(YOUR TASK): Every line of the entries below that carries the string "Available" should be copied.

(MATERIAL TO PROCESS):
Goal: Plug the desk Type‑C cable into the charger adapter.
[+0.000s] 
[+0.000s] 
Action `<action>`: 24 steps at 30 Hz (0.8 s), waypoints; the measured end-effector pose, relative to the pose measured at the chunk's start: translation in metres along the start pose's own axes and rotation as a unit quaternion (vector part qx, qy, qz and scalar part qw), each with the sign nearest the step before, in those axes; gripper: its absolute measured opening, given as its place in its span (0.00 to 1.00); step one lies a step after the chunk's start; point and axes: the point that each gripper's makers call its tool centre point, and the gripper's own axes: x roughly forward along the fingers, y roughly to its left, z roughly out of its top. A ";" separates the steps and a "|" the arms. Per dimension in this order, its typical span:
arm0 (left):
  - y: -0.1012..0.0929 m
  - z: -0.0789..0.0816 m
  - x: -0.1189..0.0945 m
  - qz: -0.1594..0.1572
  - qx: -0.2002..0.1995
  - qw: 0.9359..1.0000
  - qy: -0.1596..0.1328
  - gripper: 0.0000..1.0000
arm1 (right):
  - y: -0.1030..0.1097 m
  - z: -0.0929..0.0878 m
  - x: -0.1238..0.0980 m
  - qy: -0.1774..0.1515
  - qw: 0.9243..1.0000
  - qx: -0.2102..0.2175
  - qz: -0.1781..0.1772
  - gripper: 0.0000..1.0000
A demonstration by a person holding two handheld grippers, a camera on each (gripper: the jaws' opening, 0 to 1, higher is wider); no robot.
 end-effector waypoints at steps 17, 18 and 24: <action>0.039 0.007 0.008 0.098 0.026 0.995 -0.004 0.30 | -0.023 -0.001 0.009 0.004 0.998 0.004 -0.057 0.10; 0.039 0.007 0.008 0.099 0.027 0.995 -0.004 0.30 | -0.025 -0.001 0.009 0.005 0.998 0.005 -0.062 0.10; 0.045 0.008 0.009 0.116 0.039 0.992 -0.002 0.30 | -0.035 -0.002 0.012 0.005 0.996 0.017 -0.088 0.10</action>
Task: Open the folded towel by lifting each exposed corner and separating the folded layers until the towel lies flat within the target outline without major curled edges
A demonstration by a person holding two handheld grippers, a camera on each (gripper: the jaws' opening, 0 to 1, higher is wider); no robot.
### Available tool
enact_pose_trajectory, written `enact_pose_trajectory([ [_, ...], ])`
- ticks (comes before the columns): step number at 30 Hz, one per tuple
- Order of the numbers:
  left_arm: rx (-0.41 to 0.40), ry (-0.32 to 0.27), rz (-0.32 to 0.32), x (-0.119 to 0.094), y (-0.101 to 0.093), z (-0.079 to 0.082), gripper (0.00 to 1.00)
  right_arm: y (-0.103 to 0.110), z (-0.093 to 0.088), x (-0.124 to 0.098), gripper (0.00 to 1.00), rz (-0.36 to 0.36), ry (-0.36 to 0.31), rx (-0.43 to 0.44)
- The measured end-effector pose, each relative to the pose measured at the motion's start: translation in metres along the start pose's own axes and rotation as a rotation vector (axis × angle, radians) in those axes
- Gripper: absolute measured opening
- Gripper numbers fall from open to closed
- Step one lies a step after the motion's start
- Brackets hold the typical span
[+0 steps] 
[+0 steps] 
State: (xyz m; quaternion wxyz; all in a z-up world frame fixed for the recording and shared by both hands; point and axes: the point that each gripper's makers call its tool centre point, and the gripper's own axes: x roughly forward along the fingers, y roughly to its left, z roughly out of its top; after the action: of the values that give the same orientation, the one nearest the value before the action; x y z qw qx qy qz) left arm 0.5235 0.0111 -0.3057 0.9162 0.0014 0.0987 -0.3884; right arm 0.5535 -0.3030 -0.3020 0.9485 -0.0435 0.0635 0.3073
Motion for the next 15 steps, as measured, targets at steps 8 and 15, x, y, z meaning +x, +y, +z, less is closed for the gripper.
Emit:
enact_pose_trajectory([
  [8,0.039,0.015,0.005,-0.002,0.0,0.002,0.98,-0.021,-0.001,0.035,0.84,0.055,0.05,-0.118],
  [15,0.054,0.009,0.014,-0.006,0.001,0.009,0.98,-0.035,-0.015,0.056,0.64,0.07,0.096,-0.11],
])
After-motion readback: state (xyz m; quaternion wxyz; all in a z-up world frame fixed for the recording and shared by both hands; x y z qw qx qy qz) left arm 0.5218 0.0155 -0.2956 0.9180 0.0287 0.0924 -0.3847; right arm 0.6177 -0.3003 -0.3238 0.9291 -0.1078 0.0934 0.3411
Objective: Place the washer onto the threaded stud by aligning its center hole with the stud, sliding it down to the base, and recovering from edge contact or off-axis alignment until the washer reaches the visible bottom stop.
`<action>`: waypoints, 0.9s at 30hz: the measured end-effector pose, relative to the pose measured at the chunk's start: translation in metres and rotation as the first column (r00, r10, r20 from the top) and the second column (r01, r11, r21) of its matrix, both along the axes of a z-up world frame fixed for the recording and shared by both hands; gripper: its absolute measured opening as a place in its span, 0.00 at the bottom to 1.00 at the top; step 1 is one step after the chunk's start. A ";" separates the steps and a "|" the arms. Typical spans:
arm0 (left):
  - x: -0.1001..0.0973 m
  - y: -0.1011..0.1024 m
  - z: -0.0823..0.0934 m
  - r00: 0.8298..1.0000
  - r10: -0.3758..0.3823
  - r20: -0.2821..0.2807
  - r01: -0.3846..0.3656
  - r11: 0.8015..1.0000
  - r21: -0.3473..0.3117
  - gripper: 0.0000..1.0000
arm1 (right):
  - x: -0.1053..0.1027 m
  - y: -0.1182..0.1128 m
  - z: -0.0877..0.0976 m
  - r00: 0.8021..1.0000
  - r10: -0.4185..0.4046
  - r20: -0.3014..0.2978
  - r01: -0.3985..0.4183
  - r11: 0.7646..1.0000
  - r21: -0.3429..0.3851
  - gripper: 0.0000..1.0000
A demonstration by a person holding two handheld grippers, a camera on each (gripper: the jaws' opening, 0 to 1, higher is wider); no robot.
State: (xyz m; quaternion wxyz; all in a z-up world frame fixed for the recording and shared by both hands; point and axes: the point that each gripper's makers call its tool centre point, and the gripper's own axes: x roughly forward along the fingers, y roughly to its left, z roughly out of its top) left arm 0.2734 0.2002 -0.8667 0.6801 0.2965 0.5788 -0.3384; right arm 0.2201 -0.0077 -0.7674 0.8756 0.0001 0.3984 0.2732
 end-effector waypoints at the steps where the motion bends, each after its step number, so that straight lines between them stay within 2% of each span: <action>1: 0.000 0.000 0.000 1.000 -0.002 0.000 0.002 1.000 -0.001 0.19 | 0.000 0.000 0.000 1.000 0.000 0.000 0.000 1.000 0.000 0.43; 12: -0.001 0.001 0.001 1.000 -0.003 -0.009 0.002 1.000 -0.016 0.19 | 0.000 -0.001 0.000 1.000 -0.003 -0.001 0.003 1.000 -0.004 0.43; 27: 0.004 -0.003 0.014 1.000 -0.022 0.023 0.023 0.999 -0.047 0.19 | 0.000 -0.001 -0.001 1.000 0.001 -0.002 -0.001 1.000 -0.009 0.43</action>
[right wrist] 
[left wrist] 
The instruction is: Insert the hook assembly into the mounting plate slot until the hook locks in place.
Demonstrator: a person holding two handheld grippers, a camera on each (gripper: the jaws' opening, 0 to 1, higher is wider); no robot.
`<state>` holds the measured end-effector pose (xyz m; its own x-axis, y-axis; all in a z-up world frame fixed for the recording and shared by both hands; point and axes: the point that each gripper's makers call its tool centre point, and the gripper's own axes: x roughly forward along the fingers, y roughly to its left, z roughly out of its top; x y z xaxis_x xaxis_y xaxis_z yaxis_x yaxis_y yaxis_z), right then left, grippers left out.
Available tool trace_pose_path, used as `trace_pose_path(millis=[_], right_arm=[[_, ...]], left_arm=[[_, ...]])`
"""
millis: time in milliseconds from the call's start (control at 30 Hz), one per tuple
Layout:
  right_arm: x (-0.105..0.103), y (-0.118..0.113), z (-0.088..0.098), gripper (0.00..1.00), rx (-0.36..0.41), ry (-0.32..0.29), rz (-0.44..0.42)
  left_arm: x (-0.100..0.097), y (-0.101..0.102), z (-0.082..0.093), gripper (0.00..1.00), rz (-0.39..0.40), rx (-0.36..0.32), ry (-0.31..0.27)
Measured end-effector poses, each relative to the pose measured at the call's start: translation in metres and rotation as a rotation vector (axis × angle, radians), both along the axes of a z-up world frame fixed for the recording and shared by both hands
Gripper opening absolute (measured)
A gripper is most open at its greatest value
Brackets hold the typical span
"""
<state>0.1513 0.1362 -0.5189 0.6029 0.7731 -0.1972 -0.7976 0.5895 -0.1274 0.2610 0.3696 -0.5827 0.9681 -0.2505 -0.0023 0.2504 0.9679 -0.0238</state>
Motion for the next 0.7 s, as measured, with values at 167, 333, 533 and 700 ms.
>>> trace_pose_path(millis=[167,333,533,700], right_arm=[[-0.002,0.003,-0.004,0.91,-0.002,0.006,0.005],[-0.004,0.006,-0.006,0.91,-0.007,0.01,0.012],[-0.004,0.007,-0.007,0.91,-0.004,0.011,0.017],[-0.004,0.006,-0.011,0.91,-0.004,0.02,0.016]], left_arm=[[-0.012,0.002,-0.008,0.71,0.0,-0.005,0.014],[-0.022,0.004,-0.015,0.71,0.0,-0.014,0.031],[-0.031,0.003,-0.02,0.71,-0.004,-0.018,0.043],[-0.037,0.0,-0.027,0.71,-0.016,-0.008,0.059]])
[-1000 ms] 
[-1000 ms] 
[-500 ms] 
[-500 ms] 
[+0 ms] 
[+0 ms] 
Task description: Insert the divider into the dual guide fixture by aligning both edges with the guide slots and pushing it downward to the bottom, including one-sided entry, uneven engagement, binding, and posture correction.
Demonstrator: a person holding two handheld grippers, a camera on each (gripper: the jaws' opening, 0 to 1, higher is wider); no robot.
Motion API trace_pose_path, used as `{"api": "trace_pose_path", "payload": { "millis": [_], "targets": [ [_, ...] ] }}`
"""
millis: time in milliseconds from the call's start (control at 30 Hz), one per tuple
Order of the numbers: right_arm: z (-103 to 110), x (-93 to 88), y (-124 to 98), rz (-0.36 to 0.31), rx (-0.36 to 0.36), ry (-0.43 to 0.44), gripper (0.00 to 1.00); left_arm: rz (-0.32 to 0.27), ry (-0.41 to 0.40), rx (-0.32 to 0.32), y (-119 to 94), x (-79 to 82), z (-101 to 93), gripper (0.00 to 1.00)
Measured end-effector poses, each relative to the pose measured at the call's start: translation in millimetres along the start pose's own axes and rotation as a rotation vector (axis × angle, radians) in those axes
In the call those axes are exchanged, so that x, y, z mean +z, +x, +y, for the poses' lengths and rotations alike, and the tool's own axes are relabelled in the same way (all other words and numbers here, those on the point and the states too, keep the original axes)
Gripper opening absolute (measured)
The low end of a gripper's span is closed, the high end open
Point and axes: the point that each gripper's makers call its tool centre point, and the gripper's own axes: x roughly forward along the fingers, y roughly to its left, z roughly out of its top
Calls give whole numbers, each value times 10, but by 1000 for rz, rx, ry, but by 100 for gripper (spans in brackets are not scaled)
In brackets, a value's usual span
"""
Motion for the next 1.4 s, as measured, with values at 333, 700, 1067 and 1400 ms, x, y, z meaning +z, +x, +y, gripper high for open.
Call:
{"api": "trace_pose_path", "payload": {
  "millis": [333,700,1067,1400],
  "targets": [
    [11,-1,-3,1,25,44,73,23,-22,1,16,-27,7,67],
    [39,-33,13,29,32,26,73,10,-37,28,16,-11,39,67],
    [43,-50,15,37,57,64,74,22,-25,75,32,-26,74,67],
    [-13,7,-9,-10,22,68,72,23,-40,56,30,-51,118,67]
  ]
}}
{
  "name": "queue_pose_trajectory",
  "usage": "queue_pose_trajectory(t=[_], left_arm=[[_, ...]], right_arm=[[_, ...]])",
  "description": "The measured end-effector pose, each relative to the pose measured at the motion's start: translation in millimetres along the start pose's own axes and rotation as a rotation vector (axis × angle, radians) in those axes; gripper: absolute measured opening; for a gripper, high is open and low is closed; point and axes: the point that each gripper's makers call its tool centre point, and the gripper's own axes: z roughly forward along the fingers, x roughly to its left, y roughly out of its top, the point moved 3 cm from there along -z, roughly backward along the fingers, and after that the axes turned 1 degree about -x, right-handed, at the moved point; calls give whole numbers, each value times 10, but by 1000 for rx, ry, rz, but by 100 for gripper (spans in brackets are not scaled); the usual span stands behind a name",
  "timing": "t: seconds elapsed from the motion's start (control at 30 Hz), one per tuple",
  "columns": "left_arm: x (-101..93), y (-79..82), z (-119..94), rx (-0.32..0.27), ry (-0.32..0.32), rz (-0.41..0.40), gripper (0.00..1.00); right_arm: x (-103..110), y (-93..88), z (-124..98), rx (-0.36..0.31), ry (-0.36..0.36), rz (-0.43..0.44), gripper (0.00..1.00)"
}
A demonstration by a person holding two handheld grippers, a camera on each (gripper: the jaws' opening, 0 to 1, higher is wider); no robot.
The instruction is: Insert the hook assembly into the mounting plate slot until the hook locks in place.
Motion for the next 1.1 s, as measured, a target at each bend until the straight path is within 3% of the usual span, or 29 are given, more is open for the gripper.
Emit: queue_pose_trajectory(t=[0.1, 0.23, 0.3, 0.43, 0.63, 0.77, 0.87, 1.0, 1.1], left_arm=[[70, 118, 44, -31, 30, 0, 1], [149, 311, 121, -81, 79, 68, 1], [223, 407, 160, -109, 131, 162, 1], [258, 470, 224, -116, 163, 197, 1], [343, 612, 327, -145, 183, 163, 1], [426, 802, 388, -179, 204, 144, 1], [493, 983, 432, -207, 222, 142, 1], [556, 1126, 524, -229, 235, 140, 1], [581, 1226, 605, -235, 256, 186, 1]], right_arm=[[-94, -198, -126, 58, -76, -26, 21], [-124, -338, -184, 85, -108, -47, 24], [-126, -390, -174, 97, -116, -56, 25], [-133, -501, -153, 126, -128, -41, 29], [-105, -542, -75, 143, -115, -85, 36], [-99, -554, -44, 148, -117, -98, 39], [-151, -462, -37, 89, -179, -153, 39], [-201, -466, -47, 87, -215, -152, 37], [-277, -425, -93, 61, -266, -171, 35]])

(PROBLEM SOLUTION):
### Available tool
Available tool trace_pose_path, used as `trace_pose_path(millis=[_], right_arm=[[_, ...]], left_arm=[[_, ...]])`

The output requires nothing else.